# DATA BLOCK:
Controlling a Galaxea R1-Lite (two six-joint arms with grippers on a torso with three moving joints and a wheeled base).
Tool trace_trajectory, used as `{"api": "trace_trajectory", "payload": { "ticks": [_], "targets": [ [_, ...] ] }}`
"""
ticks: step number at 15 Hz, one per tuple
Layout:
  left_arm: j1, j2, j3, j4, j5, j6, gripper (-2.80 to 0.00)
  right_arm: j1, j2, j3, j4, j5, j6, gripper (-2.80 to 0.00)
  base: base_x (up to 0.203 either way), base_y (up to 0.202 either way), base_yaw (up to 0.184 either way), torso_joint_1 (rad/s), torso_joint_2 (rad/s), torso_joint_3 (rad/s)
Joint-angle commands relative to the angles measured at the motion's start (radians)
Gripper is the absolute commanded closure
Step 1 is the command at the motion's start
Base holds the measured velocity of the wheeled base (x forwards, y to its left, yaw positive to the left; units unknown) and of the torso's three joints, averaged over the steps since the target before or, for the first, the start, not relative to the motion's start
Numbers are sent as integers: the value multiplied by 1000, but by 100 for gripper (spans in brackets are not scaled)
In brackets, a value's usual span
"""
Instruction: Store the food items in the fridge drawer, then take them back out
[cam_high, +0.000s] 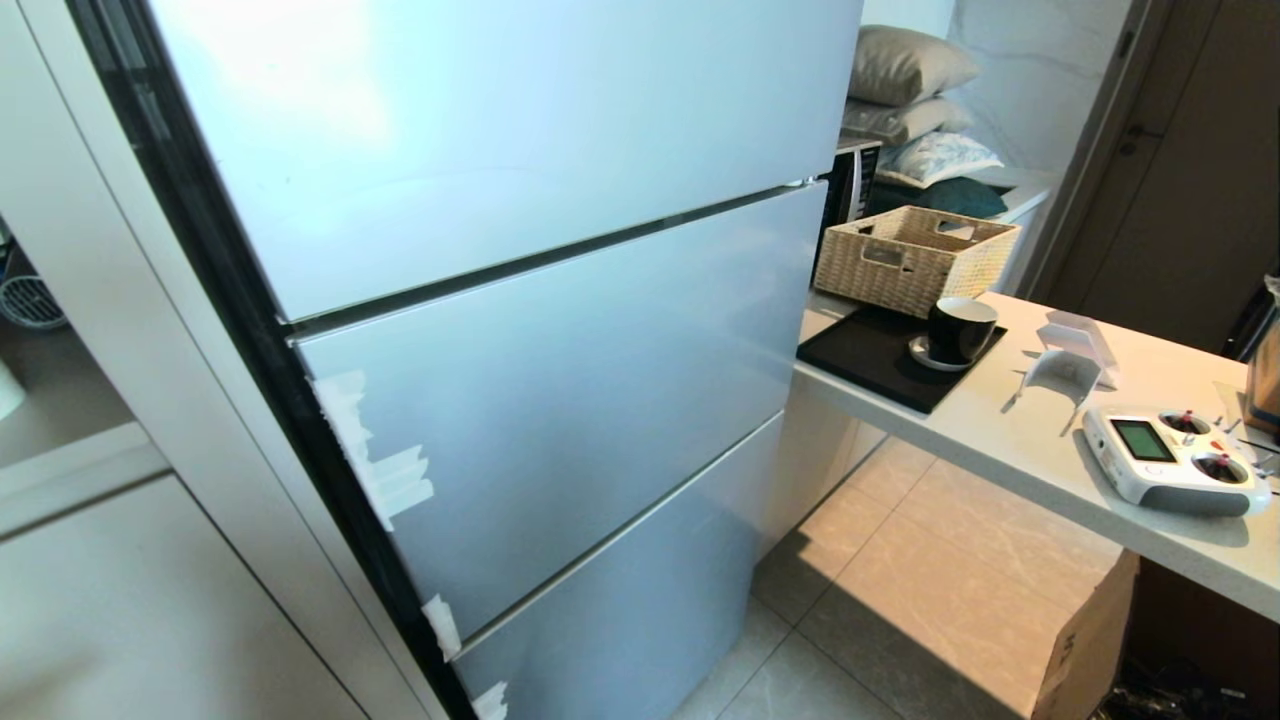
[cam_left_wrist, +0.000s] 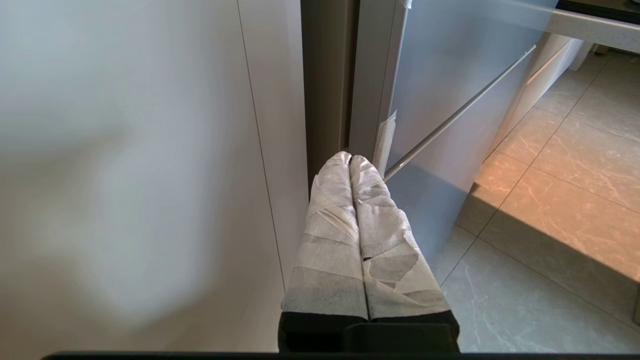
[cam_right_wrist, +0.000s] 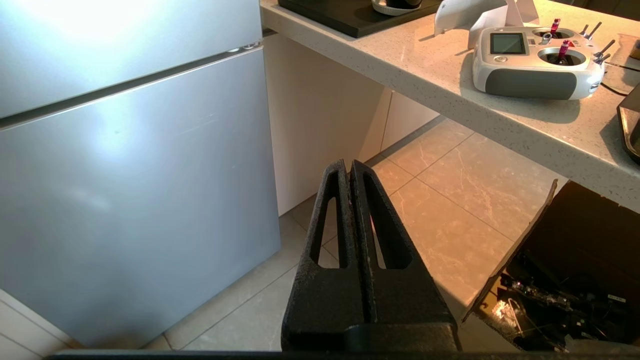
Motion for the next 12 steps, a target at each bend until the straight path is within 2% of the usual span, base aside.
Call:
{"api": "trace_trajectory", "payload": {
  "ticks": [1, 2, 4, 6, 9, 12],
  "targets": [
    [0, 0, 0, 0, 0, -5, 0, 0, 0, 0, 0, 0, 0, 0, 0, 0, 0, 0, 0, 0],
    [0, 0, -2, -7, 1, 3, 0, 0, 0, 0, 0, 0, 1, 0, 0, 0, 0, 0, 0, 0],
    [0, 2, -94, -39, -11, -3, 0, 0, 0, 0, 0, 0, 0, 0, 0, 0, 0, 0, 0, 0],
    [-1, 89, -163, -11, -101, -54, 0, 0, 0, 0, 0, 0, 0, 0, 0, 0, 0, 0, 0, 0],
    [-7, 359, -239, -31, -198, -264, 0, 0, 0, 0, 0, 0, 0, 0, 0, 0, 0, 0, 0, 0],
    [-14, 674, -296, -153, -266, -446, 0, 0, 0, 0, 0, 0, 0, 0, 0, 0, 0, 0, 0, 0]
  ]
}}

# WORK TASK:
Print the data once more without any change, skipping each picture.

# RESULT:
Controlling a Galaxea R1-Lite (two six-joint arms with grippers on a torso with three moving joints and a wheeled base).
Tool trace_trajectory, used as `{"api": "trace_trajectory", "payload": { "ticks": [_], "targets": [ [_, ...] ] }}`
"""
ticks: step number at 15 Hz, one per tuple
Layout:
  left_arm: j1, j2, j3, j4, j5, j6, gripper (-2.80 to 0.00)
  right_arm: j1, j2, j3, j4, j5, j6, gripper (-2.80 to 0.00)
  base: base_x (up to 0.203 either way), base_y (up to 0.202 either way), base_yaw (up to 0.184 either way), torso_joint_1 (rad/s), torso_joint_2 (rad/s), torso_joint_3 (rad/s)
Joint-angle commands relative to the angles measured at the motion's start (radians)
Gripper is the absolute commanded closure
Step 1 is the command at the motion's start
Base holds the measured velocity of the wheeled base (x forwards, y to its left, yaw positive to the left; units unknown) and of the torso's three joints, averaged over the steps since the target before or, for the first, the start, not relative to the motion's start
Numbers are sent as integers: the value multiplied by 1000, but by 100 for gripper (spans in brackets are not scaled)
In brackets, a value's usual span
"""
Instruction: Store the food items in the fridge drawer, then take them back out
[cam_high, +0.000s] 
[cam_left_wrist, +0.000s] 
[cam_right_wrist, +0.000s] 
Motion for the next 12 steps, a target at each bend until the straight path is within 2% of the usual span, base aside.
Call:
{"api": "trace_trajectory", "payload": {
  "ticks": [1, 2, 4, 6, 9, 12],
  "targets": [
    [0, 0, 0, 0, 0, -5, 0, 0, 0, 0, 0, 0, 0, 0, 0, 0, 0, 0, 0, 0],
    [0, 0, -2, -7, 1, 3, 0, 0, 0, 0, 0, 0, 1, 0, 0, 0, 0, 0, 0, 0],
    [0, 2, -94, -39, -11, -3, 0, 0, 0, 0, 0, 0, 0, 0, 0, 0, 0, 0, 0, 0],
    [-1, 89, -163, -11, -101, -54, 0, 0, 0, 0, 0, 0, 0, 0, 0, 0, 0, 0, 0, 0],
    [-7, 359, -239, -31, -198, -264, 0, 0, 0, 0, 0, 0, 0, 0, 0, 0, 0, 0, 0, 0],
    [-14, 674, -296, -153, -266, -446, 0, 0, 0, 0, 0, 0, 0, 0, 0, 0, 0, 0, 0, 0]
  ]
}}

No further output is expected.